EXERCISE PROMPT: The response should consist solely of the lines running from the line with "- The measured" to the end of the data, retyped exactly.
--- INFORMATION PROVIDED Enclosed Below ---
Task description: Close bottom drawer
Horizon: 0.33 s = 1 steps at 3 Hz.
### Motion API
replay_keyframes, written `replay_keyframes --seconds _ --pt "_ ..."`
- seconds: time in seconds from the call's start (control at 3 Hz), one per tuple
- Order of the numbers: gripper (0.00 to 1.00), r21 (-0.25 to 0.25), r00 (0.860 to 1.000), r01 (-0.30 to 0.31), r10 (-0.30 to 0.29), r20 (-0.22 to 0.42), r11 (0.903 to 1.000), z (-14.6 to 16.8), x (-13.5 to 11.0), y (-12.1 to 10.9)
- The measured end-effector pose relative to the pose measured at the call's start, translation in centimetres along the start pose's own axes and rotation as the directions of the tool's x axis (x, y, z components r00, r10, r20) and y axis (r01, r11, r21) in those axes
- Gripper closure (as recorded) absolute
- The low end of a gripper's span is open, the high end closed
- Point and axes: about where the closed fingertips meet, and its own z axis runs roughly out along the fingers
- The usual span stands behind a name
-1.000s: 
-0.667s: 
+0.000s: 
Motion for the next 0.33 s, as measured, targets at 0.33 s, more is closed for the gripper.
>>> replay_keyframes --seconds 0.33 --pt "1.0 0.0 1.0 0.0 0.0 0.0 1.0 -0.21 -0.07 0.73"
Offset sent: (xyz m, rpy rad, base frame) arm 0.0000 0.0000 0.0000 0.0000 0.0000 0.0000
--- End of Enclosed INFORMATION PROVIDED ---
WRITTEN SOLUTION:
- The measured end-effector pose relative to the pose measured at the call's start, translation in centimetres along the start pose's own axes and rotation as the directions of the tool's x axis (x, y, z components r00, r10, r20) and y axis (r01, r11, r21) in those axes
- Gripper closure (as recorded) absolute
- The low end of a gripper's span is open, the high end closed
- Point and axes: about where the closed fingertips meet, and its own z axis runs roughly out along the fingers
- The usual span stands behind a name
-1.000s: 
-0.667s: 
+0.000s: 
Motion for the next 0.33 s, as measured, targets at 0.33 s, more is closed for the gripper.
>>> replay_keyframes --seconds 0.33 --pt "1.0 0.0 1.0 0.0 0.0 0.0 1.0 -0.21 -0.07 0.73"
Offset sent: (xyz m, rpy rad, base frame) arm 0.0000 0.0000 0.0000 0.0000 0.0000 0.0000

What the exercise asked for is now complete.